To do ▸ Your answer should consist only of the lines below from the one with "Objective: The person" through the one with "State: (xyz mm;", copied exactly.

Source material ▸

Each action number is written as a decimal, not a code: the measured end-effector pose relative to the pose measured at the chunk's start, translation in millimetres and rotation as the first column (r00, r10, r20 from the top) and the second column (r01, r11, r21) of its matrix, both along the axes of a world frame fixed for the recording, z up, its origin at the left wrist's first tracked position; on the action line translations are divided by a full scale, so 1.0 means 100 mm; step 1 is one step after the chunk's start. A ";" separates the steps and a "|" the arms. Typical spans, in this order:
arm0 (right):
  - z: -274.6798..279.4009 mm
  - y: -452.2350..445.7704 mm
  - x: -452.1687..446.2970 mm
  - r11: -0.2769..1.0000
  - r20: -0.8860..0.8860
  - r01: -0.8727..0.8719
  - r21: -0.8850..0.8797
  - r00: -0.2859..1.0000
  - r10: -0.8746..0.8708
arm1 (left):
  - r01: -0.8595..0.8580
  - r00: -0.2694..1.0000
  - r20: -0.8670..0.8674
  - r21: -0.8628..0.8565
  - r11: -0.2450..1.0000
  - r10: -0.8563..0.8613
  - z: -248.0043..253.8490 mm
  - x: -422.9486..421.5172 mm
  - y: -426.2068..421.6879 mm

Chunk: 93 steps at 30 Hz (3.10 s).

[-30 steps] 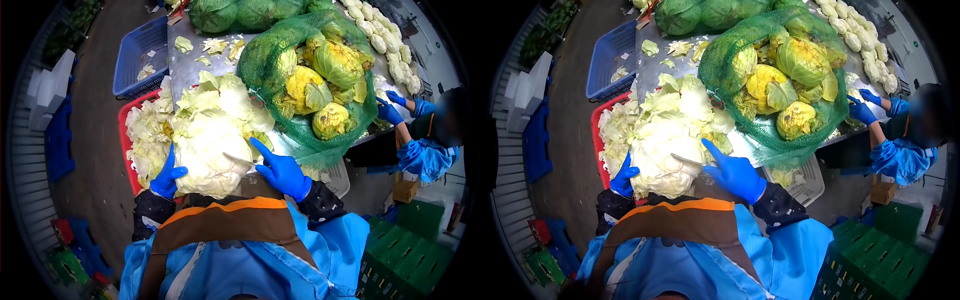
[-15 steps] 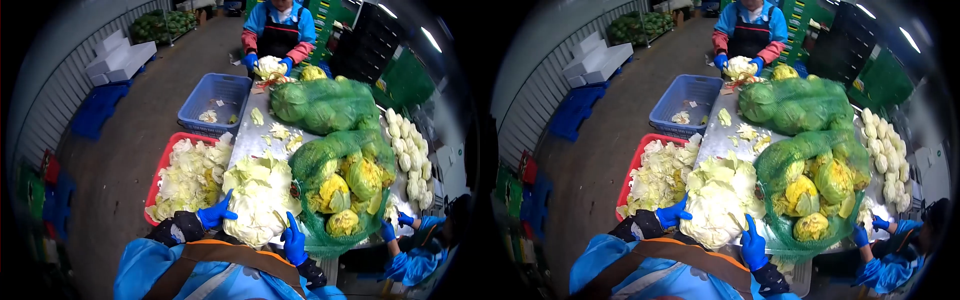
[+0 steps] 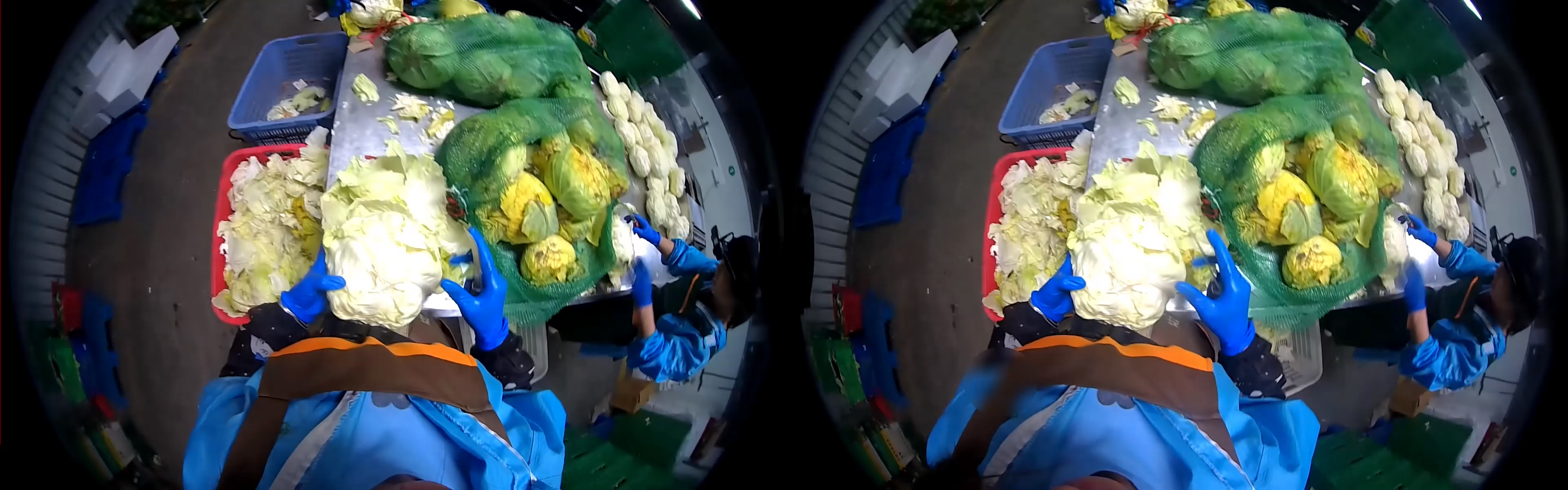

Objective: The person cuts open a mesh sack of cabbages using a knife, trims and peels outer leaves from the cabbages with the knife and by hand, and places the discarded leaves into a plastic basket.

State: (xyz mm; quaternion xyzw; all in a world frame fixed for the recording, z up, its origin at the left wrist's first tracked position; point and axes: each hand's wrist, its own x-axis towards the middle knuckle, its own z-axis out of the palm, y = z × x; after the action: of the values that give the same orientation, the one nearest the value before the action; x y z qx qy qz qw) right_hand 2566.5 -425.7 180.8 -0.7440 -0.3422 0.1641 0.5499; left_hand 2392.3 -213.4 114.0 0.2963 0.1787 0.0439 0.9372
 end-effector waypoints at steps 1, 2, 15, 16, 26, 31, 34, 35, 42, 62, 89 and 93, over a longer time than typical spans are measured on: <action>0.12 0.07 0.01 1.000 0.069 -0.011 -0.024 0.998 0.013 | 0.026 0.999 -0.024 0.015 1.000 -0.025 0.03 0.00 -0.01; 0.15 0.19 0.05 0.997 0.325 -0.032 -0.064 0.944 0.051 | 0.053 0.998 -0.043 0.036 0.998 -0.052 0.10 0.01 -0.01; -0.47 0.41 0.46 0.950 -0.291 0.293 -0.103 0.905 -0.311 | 0.088 0.978 0.173 0.169 0.982 -0.117 0.06 0.12 0.02; -0.55 0.40 0.59 0.936 -0.337 0.327 -0.129 0.873 -0.352 | 0.082 0.973 0.200 0.154 0.985 -0.112 0.04 0.10 0.03; -0.44 0.07 0.41 0.952 -0.157 0.306 0.024 0.941 -0.299 | 0.123 0.992 0.046 -0.079 0.989 -0.119 -0.35 -0.28 0.13; -0.64 -0.26 0.22 0.984 -0.705 -0.178 0.015 0.696 0.136 | 0.065 0.968 0.236 0.110 0.992 -0.089 0.21 -0.07 0.02; -0.51 -0.07 -0.11 0.975 -0.792 -0.040 0.217 0.577 0.200 | 0.046 0.936 0.202 0.741 0.670 -0.288 0.43 0.10 0.33; -0.52 -0.07 -0.08 0.968 -0.791 -0.047 0.248 0.567 0.230 | 0.078 0.939 0.094 0.879 0.470 -0.331 0.72 0.10 0.41; -0.68 -0.11 -0.06 0.980 -0.793 -0.084 0.182 0.577 0.197 | 0.060 0.995 -0.080 0.953 -0.297 -0.057 1.29 0.40 0.18; -0.30 0.05 -0.13 0.965 -0.725 -0.092 0.247 0.643 0.247 | 0.220 0.972 -0.236 0.901 -0.375 0.003 -0.58 0.76 0.76; 0.34 0.49 0.46 0.964 -0.402 -0.112 0.240 0.893 0.204 | -0.313 0.937 0.221 0.177 0.933 0.272 0.03 0.19 0.40; 0.24 0.84 0.46 0.845 -0.128 -0.392 0.364 0.878 0.462 | -0.146 0.969 0.199 -0.020 0.989 0.148 0.18 0.18 0.49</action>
State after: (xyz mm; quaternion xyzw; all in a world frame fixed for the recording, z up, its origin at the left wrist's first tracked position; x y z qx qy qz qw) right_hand 2612.8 -341.9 204.5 -0.5251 -0.4620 0.3015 0.6480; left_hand 2410.0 -163.9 132.2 0.2738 0.1053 0.1422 0.9454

The completed task ▸
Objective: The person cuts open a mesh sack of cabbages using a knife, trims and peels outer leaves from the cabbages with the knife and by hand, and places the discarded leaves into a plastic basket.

State: (xyz mm; quaternion xyzw; all in a world frame fixed for the recording, z up, its origin at the left wrist's first tracked position; point and axes: each hand's wrist, its own x-axis towards the middle knuckle, its own z-axis out of the palm, y = z × x; after the action: of the values that give the same orientation, the one nearest the value before the action; x y z qx qy qz qw) right_hand 2566.5 -425.7 180.8 -0.7440 -0.3422 0.1641 0.5499; left_hand 2392.3 -213.4 114.0 0.2963 0.1787 0.0439 0.9372

This output is now finished.